September 22, 2024

Information reaching Kossyderrickent has it that Journalist confirms certain security agency compromised the telco company to leak audio of Peter Obi and Bishop Oyedepo saying ‘Thank you daddy, Yes daddy’. (Read More Here).



PidomediaNigeria wrote: “A certain security agency in Nigeria (Name withheld) compromised the telco company Peter Obi’s line is subscribed to, to get his call records (CDRs) since he joined (LP) to contest for President, till just recently. They took time to listen to his telephone conversations. (Read More Here).


“They were hoping to hear him support, or call for interim national government, through his phone conversations. So they can have every reason to arrest him, and charge him for treason, alongside the people he must have discussed with. But they found nothing against him.


“They found nothing tangible to nail him with. They listened to his phone conversations with notable Nigerians, both locally, & across the globe. They found nothing. Not even protest. Someone from that agency, leaked that audio, but it was badly edited to suit a certain narrative.


“The phone conversations between Peter Obi and Bishop Oyedepo, was about the Muslim-Muslim ticket. OBI SAID, IN A SOCIETY LIKE NIGERIA, RELIGIOUS BALANCING WAS A NECESSARY CONSIDERATION. BUT THE RECKLESSNESS OF THOSE PUSHING FOR MUSLIM-MUSLIM TICKET, HAS MADE SOME CHRISTIANS TO ASSUME THIS ELECTION IS A RELIGIOUS WAR. But the people behind this propaganda, carefully edited, cut and joined the conversation, to appear as if Peter Obi, was calling for a religious war.
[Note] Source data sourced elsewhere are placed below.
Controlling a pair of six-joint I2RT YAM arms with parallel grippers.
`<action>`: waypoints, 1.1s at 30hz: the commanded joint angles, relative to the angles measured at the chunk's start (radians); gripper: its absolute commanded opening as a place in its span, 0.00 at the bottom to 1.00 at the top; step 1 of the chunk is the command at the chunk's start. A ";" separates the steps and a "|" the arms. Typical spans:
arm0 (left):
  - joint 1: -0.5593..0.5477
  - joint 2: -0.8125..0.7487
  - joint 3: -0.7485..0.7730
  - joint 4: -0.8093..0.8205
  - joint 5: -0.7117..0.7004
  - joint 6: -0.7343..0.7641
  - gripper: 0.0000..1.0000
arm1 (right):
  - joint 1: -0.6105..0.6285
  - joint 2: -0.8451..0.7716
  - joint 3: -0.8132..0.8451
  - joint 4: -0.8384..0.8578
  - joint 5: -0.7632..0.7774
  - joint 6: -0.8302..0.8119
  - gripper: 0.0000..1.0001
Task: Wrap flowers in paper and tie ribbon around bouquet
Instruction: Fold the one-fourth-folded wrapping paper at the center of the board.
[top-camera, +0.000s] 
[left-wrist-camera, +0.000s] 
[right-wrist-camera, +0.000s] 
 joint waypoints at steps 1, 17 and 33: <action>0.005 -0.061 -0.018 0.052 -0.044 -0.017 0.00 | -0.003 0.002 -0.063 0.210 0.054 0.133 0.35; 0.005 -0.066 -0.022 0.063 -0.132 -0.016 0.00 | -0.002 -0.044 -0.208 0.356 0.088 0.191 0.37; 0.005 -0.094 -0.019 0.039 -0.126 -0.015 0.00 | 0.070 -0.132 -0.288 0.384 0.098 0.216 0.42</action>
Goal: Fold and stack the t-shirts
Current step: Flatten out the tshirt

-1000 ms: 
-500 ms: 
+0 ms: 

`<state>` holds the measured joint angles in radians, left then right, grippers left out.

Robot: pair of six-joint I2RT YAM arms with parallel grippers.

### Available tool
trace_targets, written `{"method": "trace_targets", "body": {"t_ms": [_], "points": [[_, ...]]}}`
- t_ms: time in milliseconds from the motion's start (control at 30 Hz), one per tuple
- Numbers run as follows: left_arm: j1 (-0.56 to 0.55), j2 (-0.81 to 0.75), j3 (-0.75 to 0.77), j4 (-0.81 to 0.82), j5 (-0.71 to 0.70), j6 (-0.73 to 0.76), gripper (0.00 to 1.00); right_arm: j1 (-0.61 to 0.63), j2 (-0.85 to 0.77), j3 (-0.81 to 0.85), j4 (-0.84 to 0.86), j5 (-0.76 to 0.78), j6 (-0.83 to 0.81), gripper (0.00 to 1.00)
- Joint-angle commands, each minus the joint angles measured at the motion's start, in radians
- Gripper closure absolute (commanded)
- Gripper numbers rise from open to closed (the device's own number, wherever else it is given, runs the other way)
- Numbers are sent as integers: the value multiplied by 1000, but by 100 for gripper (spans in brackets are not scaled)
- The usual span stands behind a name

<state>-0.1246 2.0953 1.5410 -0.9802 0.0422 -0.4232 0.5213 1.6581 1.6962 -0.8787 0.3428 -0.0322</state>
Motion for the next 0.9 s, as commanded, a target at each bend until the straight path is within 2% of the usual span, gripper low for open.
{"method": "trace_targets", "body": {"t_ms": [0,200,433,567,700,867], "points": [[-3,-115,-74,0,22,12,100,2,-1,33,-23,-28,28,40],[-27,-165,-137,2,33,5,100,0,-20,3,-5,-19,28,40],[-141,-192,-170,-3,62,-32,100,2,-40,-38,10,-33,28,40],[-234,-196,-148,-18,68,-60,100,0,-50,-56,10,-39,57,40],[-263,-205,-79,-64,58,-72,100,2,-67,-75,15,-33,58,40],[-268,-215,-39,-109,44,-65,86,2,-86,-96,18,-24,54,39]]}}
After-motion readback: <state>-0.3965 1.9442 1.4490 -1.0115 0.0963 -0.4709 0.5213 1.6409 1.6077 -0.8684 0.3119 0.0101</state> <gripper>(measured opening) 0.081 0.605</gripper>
Just to paint his candidacy, as religiously driven movement.”


Religion became central to the campaign after Bola Tinubu tapped a fellow Muslim running mate in a nation widely deemed evenly split between Christians and Muslims. 


FIJ subjected the audio to a deepfake test using Deepware, an AI tool used to detect alterations in audios and videos. Deepware’s deepfake detection technology “was designed to detect deepfake videos or, simply, any fake content in the areas of visual and audio communication“.


According to Deepware, the audio was not AI generated, and it underwent no technological alterations.


The Cable, a Nigerian newspaper, had used the same tool to detect that a supposed audio conversation of Atiku Abubakar, a former Vice President of Nigeria, Aminu Tambuwal, the Governor of Sokoto State, and Ifeanyi Okowa, the Governor of Delta State, plotting to rig the 2023 presidential election was a deepfake.


Mr Obi, the Labour Party’s standard-bearer, saw the February 25, 2023, exercise as a battle to assert the place of Christians in the country, bootstrapping his candidacy out of a polarised cycle set off by Bola Tinubu’s religiously-tinged Muslim-Muslim nomination. The election was largely a three-way race between Messrs Obi, Tinubu and Atiku Abubakar, a former vice-president who ran again on the main opposition Peoples Democratic Party line. 


Mr Obi, 61, called Bishop David Oyedepo of Living Faith Church (Winners’ Chapel) on the eve of the election and implored him to pass messages to Christians across the South-West — and also to those in central states like Kwara, Kogi and Niger. 


“Daddy, I need you to speak to your people in the South-West and Kwara, the Christians in the South-West and Kwara,” Mr Obi said in the audio obtained by The Gazette. “This is a religious war.”


“I believe that, I believe that, I believe that,” Mr Oyedepo said. 


“Like I keep saying: if this works, you people will never regret the support,” Mr Obi said with candour, adding that Christians in places like Kogi, Kwara and Niger have been difficult to penetrate. 


“We look forward to God’s intervention,” Mr Oyedepo said, promising to circulate more messages to Christians on Mr Obi’s behalf.


For two days, Mr Obi did not attend to The Gazette’s calls and messages to his two available telephone lines. His media aides and allies, including Akin Osuntokun, Valentine Obienyem and Mike Ifedi, all declined comments when The Gazette sent an enquiry to them with the full audio. 


Mr Ifedi said he was trying to discuss the audio with Mr Obi for a measured response, but his message did not come in before a final decision was taken to run this story. 


In the viral audio, both men can be heard discussing ahead of the February 25 presidential election about the Christian voting community in Nigeria’s southwest and north-central regions, and how to get them to support Obi.


Obi can be heard saying, “It is a religious war,” to which Oyedepo replies, “I believe that.”